Optimizing search speed & performance for a 10G Index

classic Classic list List threaded Threaded
2 messages Options
Reply | Threaded
Open this post in threaded view
|

Optimizing search speed & performance for a 10G Index

Chun Wei Ho
Hi,

We run a search engine based on Lucene 1.9.1 / Nutch 0.7.2. Our index
has approximately 2 million documents and the physical size of it is
about 10 GB. We run it as a tomcat web application on a Fedora Core 4
server with duo Xeon 3.2GHz processors and 4GB RAM.

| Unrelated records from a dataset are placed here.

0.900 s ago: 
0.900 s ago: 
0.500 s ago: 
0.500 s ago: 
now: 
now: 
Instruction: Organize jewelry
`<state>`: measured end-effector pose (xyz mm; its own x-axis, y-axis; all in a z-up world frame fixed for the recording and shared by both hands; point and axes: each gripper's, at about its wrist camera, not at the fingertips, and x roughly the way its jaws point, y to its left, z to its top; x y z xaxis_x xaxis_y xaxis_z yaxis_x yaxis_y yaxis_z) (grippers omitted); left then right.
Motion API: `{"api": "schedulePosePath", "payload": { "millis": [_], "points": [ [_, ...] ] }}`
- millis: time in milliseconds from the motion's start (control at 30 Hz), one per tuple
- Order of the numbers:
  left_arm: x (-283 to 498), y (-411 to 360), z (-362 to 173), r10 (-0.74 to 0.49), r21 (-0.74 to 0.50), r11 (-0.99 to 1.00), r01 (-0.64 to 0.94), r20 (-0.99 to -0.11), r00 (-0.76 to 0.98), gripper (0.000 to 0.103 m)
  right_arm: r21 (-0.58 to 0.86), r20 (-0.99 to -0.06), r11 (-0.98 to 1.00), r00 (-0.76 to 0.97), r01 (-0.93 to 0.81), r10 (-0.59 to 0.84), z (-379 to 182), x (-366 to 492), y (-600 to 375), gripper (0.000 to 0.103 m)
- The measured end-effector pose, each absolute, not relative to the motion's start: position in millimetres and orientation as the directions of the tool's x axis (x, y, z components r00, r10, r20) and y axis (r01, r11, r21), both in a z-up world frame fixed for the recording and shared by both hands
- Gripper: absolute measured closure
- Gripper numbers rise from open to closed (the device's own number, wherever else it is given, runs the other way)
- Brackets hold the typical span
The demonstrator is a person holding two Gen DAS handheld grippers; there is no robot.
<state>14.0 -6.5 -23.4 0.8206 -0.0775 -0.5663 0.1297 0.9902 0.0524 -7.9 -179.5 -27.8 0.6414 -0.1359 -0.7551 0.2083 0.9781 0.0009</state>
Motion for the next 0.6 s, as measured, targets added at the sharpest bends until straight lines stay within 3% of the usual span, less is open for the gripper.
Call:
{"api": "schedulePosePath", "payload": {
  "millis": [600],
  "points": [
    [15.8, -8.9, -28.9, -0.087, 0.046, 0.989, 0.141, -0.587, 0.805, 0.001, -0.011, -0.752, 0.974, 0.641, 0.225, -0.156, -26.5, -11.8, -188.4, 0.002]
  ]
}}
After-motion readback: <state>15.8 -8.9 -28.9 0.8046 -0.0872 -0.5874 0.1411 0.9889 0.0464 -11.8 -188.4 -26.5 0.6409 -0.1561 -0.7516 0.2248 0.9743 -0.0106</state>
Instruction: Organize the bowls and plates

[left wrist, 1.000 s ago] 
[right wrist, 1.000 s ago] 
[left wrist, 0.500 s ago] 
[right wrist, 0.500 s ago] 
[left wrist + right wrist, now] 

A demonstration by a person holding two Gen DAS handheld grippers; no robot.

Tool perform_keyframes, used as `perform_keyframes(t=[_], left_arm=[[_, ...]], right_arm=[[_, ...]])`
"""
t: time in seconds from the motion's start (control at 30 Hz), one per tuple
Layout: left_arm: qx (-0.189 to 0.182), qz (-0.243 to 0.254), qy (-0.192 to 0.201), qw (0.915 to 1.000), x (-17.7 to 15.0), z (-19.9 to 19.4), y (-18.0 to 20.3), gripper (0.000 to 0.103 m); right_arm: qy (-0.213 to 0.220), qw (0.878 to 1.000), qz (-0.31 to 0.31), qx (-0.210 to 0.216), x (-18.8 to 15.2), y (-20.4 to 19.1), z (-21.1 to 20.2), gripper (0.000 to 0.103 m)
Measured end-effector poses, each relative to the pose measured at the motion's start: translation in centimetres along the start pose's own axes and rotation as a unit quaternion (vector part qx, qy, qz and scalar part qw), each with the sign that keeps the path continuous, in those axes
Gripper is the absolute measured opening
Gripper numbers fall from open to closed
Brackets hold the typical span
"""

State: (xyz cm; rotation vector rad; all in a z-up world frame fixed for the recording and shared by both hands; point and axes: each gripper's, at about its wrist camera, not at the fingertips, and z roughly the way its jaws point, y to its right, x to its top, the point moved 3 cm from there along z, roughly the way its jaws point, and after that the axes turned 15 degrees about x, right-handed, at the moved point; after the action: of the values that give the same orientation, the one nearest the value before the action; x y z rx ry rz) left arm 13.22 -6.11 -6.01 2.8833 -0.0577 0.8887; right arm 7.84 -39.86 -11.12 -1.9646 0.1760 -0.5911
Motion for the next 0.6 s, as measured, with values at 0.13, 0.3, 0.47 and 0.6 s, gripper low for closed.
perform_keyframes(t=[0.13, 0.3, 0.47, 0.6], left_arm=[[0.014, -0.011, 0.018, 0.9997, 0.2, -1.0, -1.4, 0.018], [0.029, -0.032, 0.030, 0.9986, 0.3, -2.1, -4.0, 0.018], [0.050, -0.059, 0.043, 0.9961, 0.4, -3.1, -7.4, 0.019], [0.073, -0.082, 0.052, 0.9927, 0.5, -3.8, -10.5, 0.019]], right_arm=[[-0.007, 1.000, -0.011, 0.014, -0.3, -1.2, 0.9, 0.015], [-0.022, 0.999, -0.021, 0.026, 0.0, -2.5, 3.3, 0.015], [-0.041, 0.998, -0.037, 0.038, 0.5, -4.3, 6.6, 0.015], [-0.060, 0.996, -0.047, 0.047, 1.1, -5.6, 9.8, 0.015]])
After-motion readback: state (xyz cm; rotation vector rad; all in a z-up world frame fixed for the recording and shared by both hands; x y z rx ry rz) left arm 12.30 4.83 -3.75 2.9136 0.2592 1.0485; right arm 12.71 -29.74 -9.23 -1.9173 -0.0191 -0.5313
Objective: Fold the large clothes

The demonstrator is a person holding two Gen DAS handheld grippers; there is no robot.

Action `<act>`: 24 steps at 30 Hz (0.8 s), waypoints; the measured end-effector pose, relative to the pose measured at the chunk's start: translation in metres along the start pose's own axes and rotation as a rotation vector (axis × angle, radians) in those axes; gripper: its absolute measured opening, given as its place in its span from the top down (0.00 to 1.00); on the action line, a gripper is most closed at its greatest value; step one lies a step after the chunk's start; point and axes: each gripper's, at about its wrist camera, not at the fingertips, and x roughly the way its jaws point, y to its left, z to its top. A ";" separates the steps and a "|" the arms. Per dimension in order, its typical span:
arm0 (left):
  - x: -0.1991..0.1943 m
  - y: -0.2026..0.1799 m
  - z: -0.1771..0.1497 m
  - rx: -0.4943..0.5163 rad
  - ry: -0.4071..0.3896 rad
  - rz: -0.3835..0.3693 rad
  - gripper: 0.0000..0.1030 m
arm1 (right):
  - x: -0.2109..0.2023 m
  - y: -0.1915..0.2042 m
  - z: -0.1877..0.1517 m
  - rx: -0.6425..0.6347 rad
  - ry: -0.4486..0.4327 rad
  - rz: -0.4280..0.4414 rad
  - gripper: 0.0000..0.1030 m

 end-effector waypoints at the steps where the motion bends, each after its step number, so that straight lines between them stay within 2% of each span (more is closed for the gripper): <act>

We receive about 46500 web search requests a day (ranging from 50-300
requests per 5 minutes across the day). Each web search request could
spawn about one to three actual Lucene searches. Our average response
time (calculated from the server side - and so excludes network
latency), is about 2 seconds.

Does this timing of 2 seconds appear plausible for Lucene, based on
the machine specifications above.


Our index is slightly more complex (with multiple fields like title,
location, site, content). For example, a search for "Linux and Lucene"
related entries in "Australia" might result in lucene searches for:

((title:linux^1.0 title:lucene^1.0)^4.0)
+((
+(title:linux^5.0 location:linux^1.5 content:linux^1.0)
+(title:lucene^5.0 location:lucene^1.5 content:lucene^1.0))
((+(+content:linux +content:lucene)) +(site:contentsite1
site:contentsite2 site:contentsite3 site:contentsite4
site:contentsite5 site:contentsite6 site:contentsite7)))^0.01))
+location:australia)
+newsdate:[20061107 TO 20061208]
+region:au)
-jobsite:badsite1 -region:badregion1 -jobsite:badsite2
-jobsite:badsite3 -jobsite:badsite4

Does anyone have ideas or could point us to resources that would allow
us to improve this performance? 2 seconds response added with network
latency gives an impression of "slowness" of our site that we are
trying to reduce.

Thank you.
Reply | Threaded
Open this post in threaded view
|

Re: Optimizing search speed & performance for a 10G Index

Zaheed Haque
On 12/8/06, Chun Wei Ho <[hidden email]> wrote:

> Hi,
>
> We run a search engine based on Lucene 1.9.1 / Nutch 0.7.2. Our index
> has approximately 2 million documents and the physical size of it is
> about 10 GB. We run it as a tomcat web application on a Fedora Core 4
> server with duo Xeon 3.2GHz processors and 4GB RAM.
>
> We receive about 46500 web search requests a day (ranging from 50-300
> requests per 5 minutes across the day). Each web search request could
> spawn about one to three actual Lucene searches. Our average response
> time (calculated from the server side - and so excludes network
> latency), is about 2 seconds.
>
> Does this timing of 2 seconds appear plausible for Lucene, based on
> the machine specifications above.
>
>
> Our index is slightly more complex (with multiple fields like title,
> location, site, content). For example, a search for "Linux and Lucene"
> related entries in "Australia" might result in lucene searches for:

Just a thought.. Wouldn't you want to separate the additional info
into a separate
 Lucene index and have 1 field in the main index that does the look-up work
from the "other additional info index". In my use case I have a Nutch index with
1 added field i.e. infoid. then I have a separate index just
containing site related info
i.e address, email, phone etc.. corresponding to that specific page.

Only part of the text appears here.